In the records below, tally the lines that contain the word "hanger" and give only that number.
---------- Data provided ----------
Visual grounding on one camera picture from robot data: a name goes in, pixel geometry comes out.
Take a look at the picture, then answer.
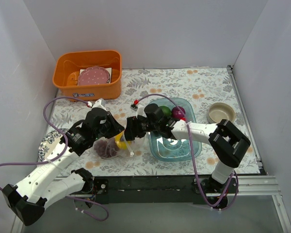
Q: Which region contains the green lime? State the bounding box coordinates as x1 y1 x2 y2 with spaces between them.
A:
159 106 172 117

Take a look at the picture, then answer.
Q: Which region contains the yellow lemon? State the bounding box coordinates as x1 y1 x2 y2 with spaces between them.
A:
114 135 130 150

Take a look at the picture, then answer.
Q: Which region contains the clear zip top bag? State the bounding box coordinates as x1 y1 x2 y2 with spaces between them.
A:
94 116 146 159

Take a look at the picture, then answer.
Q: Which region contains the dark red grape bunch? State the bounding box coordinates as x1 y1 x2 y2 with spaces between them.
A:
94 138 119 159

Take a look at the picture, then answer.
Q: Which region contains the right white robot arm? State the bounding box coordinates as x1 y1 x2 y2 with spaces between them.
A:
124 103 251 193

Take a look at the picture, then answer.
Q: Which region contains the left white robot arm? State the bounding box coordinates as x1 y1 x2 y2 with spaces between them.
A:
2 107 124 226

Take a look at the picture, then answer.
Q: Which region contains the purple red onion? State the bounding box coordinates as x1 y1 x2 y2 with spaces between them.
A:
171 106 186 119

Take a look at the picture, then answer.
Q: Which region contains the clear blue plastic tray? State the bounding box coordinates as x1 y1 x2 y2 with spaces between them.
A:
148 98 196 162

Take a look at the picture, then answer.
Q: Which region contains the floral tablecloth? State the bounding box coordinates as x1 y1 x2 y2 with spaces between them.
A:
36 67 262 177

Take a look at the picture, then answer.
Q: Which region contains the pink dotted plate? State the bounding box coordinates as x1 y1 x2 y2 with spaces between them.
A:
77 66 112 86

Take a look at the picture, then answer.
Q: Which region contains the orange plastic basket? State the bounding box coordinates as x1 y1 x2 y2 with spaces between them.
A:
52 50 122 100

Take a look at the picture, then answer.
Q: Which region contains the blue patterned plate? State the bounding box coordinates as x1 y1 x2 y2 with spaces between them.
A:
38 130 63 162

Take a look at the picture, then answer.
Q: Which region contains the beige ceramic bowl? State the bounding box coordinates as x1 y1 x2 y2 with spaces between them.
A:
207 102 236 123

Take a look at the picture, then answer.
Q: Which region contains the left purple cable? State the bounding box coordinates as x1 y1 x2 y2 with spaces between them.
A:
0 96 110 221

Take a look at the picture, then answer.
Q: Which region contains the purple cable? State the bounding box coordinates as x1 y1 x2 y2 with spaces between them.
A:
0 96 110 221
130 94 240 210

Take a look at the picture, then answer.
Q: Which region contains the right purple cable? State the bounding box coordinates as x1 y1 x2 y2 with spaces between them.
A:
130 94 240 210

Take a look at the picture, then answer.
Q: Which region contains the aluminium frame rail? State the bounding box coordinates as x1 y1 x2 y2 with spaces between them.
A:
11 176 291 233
----------
---------- Data provided ----------
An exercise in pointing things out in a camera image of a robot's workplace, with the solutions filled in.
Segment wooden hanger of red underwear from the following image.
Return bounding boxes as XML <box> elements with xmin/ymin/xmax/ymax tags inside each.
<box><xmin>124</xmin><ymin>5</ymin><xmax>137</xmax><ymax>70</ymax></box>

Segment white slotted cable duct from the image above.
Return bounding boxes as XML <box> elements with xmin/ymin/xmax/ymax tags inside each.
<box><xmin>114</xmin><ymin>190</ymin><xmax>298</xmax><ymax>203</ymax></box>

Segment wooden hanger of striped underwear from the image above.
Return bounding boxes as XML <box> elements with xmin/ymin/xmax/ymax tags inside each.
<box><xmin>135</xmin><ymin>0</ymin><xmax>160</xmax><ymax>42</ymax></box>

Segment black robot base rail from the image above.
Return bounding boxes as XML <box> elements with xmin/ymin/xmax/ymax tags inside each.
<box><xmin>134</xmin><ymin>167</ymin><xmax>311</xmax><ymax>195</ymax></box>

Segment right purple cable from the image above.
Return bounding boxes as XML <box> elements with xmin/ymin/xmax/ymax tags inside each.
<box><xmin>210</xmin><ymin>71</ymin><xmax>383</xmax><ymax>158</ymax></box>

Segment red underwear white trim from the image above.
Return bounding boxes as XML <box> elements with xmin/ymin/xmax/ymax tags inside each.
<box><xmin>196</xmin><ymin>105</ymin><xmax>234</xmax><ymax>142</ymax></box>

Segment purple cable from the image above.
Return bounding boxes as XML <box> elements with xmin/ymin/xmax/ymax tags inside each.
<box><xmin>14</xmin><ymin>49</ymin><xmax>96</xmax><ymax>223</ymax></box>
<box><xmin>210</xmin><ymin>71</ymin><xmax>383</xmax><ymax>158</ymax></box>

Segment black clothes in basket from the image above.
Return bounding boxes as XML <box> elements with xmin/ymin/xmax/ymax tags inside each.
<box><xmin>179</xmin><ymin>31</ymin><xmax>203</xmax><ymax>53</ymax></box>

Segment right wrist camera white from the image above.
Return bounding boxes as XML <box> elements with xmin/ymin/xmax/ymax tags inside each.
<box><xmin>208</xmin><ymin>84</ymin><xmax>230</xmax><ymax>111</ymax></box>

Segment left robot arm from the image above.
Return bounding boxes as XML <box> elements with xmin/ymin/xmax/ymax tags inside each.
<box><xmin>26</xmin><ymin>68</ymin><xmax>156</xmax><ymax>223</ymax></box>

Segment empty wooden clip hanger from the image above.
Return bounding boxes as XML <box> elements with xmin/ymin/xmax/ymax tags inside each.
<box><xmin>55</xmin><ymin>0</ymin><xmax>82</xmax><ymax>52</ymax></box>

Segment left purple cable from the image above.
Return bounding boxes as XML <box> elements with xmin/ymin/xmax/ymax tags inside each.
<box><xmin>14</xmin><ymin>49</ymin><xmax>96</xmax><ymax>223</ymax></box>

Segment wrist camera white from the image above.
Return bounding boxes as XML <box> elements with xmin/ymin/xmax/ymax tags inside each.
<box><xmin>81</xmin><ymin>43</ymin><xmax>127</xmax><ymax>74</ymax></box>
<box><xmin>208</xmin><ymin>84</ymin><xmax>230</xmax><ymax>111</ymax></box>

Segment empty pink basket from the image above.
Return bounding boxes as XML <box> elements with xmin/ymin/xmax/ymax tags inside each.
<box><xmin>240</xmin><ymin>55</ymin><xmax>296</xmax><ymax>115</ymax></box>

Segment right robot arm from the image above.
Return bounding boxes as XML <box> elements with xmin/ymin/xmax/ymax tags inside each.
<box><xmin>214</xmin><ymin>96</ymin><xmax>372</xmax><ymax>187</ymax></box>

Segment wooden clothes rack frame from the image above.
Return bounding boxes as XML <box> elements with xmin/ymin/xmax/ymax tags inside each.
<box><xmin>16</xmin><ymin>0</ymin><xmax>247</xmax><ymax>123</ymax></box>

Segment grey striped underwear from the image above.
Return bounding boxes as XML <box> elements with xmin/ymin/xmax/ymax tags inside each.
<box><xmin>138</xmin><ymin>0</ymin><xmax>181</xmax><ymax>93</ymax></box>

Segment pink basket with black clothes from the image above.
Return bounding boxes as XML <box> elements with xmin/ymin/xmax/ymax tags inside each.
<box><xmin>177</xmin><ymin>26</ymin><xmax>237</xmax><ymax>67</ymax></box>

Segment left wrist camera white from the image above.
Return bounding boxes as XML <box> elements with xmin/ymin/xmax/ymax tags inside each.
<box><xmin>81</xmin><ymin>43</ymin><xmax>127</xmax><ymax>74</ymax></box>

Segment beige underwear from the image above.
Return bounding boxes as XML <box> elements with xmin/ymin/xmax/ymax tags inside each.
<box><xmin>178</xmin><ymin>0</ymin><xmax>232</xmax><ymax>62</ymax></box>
----------
▶ **Response**
3